Available data —
────────

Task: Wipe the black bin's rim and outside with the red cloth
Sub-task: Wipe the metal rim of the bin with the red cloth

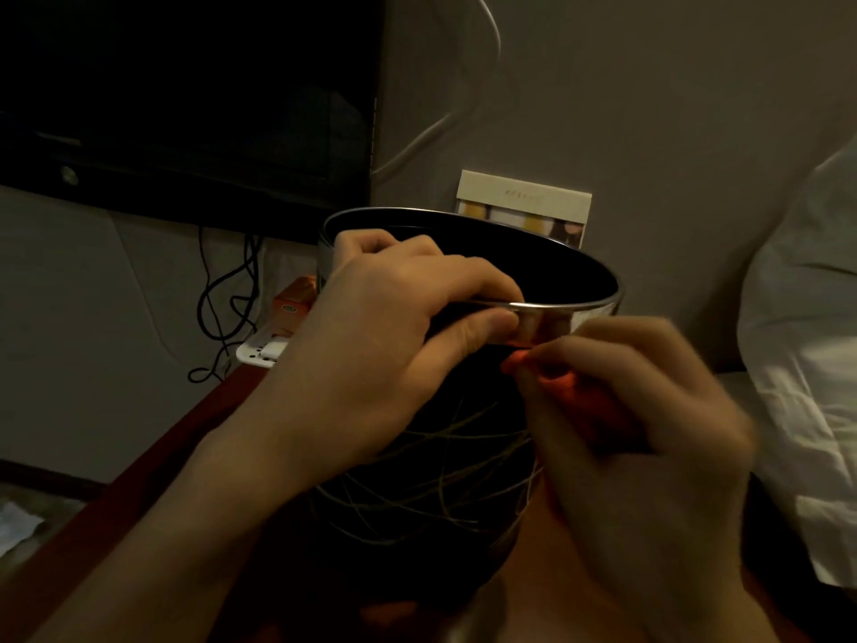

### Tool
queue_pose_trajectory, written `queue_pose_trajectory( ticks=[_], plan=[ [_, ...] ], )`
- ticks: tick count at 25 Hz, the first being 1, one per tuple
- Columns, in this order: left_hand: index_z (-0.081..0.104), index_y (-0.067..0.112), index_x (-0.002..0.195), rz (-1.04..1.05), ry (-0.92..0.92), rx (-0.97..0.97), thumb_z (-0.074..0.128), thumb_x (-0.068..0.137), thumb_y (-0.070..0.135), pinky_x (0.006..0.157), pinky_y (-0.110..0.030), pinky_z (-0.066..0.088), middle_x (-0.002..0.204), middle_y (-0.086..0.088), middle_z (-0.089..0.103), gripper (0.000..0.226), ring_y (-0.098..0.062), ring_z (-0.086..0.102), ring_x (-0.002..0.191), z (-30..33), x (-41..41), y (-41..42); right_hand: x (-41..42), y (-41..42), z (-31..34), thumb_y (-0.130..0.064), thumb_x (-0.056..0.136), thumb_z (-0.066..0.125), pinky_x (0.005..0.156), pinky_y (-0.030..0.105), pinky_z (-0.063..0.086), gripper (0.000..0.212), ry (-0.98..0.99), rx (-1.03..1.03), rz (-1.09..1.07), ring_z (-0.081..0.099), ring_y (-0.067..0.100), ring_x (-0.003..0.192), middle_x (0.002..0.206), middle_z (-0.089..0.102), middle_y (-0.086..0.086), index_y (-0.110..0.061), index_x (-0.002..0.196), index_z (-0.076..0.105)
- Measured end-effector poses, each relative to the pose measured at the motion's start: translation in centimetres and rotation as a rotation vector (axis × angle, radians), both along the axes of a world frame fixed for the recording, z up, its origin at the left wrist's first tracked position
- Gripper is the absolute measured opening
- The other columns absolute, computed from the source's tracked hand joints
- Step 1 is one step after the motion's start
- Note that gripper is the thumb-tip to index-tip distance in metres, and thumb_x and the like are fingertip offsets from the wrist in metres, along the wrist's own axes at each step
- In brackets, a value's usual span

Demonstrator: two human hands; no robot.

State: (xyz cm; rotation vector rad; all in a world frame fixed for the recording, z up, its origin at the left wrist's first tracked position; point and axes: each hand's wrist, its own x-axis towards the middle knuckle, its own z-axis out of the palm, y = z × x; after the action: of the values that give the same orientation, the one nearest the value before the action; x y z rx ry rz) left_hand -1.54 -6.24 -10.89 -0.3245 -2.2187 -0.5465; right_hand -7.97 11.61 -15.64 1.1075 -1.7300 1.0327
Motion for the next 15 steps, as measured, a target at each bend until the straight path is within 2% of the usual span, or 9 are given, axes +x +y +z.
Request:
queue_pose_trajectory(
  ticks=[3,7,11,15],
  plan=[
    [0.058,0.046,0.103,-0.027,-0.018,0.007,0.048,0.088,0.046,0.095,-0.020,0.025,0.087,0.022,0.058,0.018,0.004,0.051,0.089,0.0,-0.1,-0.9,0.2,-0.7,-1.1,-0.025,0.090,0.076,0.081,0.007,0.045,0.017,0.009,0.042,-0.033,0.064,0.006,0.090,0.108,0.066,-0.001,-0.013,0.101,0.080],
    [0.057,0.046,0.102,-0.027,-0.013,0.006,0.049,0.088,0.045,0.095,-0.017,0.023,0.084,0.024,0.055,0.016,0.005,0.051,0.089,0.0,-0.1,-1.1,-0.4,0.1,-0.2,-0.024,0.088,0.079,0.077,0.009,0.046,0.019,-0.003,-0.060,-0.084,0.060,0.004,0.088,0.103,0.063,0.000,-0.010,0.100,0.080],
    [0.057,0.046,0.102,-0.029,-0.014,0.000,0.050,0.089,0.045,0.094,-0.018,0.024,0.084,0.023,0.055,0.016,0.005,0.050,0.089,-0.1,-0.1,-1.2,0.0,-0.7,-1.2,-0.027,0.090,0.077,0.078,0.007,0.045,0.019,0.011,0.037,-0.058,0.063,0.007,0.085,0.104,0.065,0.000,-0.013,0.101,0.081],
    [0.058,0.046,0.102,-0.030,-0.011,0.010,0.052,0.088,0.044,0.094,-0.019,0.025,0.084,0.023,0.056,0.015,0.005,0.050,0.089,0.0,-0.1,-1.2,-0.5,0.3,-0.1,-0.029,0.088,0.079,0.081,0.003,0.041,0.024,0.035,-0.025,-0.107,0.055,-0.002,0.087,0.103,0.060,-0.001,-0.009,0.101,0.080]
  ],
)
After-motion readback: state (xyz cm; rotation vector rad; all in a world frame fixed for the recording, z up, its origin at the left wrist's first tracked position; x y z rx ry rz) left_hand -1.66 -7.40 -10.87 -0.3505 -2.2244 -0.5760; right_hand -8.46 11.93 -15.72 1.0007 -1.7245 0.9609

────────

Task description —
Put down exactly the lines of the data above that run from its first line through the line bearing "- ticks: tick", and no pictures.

Completed task —
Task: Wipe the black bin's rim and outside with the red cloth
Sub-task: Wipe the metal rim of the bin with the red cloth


### Tool
queue_pose_trajectory, written `queue_pose_trajectory( ticks=[_], plan=[ [_, ...] ], )`
- ticks: tick count at 25 Hz, the first being 1, one per tuple

The output given is complete.